* **Work to complete**: Among the lines of this listing, count those that include "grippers" and state the count by itself.

* **Recorded information**:
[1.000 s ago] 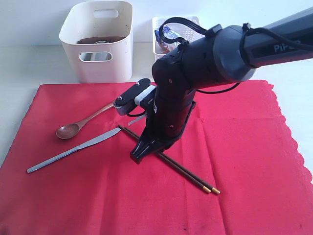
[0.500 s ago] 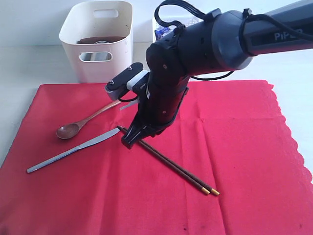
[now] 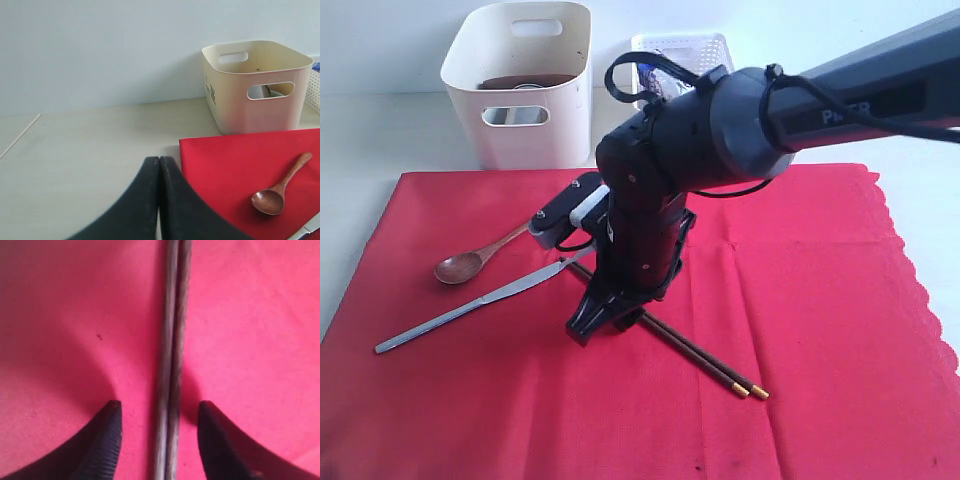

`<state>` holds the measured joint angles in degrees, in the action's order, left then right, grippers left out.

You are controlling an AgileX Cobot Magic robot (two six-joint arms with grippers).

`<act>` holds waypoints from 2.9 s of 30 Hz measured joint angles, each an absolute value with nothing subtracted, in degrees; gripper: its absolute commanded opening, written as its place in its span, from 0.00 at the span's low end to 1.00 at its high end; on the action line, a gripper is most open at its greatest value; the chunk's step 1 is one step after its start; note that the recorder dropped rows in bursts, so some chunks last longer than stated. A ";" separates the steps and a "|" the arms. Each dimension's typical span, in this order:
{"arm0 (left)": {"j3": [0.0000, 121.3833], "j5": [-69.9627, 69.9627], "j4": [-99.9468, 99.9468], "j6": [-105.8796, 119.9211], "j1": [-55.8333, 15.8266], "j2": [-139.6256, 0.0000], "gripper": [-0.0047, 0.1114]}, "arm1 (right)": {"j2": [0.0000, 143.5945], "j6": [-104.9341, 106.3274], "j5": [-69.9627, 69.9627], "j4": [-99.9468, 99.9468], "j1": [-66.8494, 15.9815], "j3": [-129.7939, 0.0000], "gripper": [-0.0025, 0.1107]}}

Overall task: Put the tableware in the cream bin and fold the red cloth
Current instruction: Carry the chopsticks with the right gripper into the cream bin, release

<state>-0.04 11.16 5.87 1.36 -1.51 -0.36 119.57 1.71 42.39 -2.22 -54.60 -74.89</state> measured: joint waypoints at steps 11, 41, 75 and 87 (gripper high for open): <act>-0.04 11.16 5.87 1.36 -1.51 -0.36 0.05 | 120.95 1.46 44.19 -1.11 -54.84 -75.88 0.14; -0.04 11.16 5.87 1.36 -1.51 -0.36 0.05 | 112.40 1.36 47.54 -4.38 -54.96 -76.37 0.02; -0.04 11.16 5.87 1.36 -1.51 -0.36 0.05 | 130.97 1.36 23.01 2.71 -45.08 -129.89 0.02; -0.04 11.16 5.87 1.36 -1.51 -0.36 0.05 | 139.77 1.77 8.32 2.71 -43.70 -133.27 0.02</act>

* **Response box**: 2